The CCR architecture includes multiple safeguards:

- **Strict hash validation**: Only 24-character hexadecimal strings are accepted, preventing hash spoofing attacks
- **Graceful degradation**: Malformed hashes return `(None, None)` and fail silently without disrupting the conversation
- **Corruption recovery**: [`tests/test_corrupt_golden_bytes_recovery.py`](https://github.com/chopratejas/headroom/blob/main/tests/test_corrupt_golden_bytes_recovery.py) ensures that damaged CCR definitions regenerate automatically rather than raising `RuntimeError`

## Summary

- **Headroom's CCR architecture** consists of three stages: Compress (Python transforms), Cache (Rust in-memory store), and Retrieve (tool-based recovery).
- The system uses **24-character hex hashes** generated from truncated SHA-256 to create collision-resistant markers that replace large payloads.
- **`CCRToolInjector`** automatically detects compression markers and injects the `headroom_retrieve` tool definition into provider-specific requests.
- **Session sticky mode** maintains the retrieval tool across conversation turns to prevent cache thrashing.
- **Hash validation** ensures only genuine markers created by the compressor can access cached data, with robust fallback handling for malformed inputs.

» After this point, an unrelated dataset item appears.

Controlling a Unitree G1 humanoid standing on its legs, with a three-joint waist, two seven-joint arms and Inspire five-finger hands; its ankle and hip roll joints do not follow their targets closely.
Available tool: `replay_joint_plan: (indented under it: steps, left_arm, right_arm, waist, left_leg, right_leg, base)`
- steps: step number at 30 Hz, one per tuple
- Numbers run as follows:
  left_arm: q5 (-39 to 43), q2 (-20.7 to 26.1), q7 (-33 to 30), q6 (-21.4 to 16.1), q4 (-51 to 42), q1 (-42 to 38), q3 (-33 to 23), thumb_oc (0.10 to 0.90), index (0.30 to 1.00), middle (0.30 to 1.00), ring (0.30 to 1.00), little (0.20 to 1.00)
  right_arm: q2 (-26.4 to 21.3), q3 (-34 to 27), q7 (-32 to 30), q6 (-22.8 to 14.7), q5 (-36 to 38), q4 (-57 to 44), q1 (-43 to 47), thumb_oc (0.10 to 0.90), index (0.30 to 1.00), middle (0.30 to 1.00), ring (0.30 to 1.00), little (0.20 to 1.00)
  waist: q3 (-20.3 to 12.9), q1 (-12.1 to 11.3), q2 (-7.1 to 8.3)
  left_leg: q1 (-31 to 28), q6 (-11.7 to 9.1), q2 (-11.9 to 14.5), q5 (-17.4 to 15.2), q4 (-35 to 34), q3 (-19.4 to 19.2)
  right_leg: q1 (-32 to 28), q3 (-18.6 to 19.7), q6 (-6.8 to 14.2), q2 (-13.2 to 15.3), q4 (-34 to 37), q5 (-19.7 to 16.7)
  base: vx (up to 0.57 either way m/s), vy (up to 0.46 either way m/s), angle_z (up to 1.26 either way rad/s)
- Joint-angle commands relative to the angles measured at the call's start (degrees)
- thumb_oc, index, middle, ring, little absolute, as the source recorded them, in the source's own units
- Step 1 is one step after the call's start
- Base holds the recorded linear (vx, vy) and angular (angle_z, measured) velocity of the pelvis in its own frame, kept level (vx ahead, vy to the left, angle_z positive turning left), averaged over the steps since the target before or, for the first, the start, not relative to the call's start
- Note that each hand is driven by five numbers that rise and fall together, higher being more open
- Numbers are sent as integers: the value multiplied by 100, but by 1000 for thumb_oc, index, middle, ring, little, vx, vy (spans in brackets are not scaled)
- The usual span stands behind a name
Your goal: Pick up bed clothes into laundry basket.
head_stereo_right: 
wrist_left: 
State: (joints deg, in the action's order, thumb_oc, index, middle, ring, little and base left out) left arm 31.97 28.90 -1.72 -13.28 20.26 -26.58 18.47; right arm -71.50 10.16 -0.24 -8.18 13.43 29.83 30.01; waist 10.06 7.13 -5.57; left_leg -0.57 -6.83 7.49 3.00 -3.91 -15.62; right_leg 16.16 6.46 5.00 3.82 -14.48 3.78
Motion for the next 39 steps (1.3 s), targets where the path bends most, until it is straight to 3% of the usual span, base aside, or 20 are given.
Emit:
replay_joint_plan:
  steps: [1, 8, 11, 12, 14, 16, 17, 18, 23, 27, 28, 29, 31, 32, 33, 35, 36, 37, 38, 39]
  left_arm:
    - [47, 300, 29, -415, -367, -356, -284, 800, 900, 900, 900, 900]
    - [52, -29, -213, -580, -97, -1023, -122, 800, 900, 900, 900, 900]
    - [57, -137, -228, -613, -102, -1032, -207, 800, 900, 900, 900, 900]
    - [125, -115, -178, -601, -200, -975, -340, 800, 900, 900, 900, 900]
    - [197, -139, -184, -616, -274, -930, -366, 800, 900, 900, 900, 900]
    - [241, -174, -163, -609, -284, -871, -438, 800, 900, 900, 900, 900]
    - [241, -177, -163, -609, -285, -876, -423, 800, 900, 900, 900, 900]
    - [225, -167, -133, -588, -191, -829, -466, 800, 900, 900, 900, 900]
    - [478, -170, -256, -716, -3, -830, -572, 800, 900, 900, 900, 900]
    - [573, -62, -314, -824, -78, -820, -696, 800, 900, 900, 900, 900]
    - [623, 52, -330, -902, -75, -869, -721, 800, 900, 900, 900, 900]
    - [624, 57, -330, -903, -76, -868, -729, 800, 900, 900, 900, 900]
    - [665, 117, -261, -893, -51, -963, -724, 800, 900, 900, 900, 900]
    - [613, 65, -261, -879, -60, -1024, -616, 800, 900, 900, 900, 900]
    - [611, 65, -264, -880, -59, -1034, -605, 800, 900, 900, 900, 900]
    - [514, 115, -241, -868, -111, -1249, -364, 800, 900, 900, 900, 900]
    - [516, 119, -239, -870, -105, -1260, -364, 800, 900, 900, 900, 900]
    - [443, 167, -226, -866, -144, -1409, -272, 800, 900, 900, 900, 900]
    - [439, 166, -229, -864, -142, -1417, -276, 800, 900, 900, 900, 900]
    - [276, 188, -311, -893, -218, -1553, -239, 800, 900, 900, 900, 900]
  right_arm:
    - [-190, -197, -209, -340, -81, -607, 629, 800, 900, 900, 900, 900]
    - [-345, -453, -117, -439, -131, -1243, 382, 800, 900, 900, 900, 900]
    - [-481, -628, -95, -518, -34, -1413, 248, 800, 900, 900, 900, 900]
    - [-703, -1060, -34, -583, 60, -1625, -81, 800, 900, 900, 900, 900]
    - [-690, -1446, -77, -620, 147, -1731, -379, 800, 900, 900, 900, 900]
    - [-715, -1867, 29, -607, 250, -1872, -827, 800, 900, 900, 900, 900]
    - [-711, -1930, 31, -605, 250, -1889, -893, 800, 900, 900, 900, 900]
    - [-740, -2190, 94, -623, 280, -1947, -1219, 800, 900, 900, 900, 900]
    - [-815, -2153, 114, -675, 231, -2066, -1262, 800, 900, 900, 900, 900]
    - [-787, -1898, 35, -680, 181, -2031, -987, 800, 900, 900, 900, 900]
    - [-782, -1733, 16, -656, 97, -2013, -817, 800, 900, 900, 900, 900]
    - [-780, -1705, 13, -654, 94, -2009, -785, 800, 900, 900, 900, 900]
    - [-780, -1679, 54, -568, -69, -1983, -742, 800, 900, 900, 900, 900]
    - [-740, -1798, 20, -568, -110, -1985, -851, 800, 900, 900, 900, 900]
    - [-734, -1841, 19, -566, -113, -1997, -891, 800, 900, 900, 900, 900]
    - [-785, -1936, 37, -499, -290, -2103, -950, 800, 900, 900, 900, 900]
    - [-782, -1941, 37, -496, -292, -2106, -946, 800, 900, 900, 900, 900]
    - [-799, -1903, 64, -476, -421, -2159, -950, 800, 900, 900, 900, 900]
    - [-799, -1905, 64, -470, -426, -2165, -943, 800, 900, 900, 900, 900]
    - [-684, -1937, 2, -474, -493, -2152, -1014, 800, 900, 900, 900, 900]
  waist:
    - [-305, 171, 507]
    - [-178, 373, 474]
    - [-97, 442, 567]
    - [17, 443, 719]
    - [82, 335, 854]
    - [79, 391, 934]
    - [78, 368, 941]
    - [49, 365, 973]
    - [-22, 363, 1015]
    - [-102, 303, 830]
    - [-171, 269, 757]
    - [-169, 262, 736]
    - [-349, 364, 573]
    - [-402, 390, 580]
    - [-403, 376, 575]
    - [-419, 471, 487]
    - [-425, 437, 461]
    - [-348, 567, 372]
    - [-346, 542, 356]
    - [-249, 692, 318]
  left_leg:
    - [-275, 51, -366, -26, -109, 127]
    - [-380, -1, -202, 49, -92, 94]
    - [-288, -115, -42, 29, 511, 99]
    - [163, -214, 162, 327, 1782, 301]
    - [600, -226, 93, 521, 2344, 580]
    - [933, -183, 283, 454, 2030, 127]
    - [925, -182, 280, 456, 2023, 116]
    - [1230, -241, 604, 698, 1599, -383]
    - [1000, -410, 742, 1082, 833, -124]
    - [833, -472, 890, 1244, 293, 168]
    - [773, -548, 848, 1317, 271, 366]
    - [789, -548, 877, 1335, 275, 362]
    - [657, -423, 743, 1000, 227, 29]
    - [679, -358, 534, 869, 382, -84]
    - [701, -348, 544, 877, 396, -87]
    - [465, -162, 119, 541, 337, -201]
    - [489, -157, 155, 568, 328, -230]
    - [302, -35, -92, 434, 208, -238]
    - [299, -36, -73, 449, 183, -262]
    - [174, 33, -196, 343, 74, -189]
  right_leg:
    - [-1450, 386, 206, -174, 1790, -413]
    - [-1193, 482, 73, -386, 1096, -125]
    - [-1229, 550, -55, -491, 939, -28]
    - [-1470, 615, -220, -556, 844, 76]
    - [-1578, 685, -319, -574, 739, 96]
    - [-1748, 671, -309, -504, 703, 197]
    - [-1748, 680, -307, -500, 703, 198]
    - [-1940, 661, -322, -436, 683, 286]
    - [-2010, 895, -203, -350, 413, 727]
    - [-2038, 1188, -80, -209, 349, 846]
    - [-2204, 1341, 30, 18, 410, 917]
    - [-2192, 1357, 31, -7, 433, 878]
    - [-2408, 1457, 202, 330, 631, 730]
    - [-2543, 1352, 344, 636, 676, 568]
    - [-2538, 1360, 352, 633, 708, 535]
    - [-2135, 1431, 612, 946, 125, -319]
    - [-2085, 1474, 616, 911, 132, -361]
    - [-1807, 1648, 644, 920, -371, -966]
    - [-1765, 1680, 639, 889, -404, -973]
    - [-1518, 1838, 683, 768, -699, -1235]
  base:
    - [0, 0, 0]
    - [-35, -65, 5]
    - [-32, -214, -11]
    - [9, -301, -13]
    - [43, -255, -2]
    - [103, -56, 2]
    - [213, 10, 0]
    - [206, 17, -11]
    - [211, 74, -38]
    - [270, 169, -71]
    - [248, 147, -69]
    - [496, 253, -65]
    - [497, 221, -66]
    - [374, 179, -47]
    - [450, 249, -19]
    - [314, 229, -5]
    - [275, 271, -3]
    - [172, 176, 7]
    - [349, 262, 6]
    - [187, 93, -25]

## Frequently Asked Questions

### How does Headroom prevent hash collisions in the CCR store?

The CCR architecture uses a **24-character hex string** derived from a truncated SHA-256 hash of the original payload, providing **96-bit collision resistance**. This length balances marker brevity against collision probability, making accidental collisions statistically negligible while keeping token overhead minimal.

### What happens if the LLM calls headroom_retrieve with an invalid hash?

The `parse_tool_call()` function in [`headroom/ccr/tool_injection.py`](https://github.com/chopratejas/headroom/blob/main/headroom/ccr/tool_injection.py) validates that hashes are exactly 24 characters and contain only hexadecimal characters. If validation fails, the function returns `(None, None)`, and the request is treated as a normal tool call without triggering CCR retrieval side effects, preventing crashes or data leakage.

### Can the CCR retrieval tool filter results before returning data?

Yes. The `headroom_retrieve` tool accepts an optional `query` parameter. When provided, the Rust response handler in [`headroom/ccr/response_handler.rs`](https://github.com/chopratejas/headroom/blob/main/headroom/ccr/response_handler.rs) applies substring filtering to the cached payload before returning results, allowing the LLM to retrieve only relevant portions of large compressed datasets.

### Why does Headroom use Rust for the CCR store instead of Python?

The Rust implementation in `src/ccr` provides **high-performance, in-memory caching** with safe concurrency guarantees. By exposing this functionality via FFI, Headroom maintains Python's flexibility for transform logic while leveraging Rust's zero-cost abstractions and memory safety for the critical path of storing and retrieving potentially large payloads.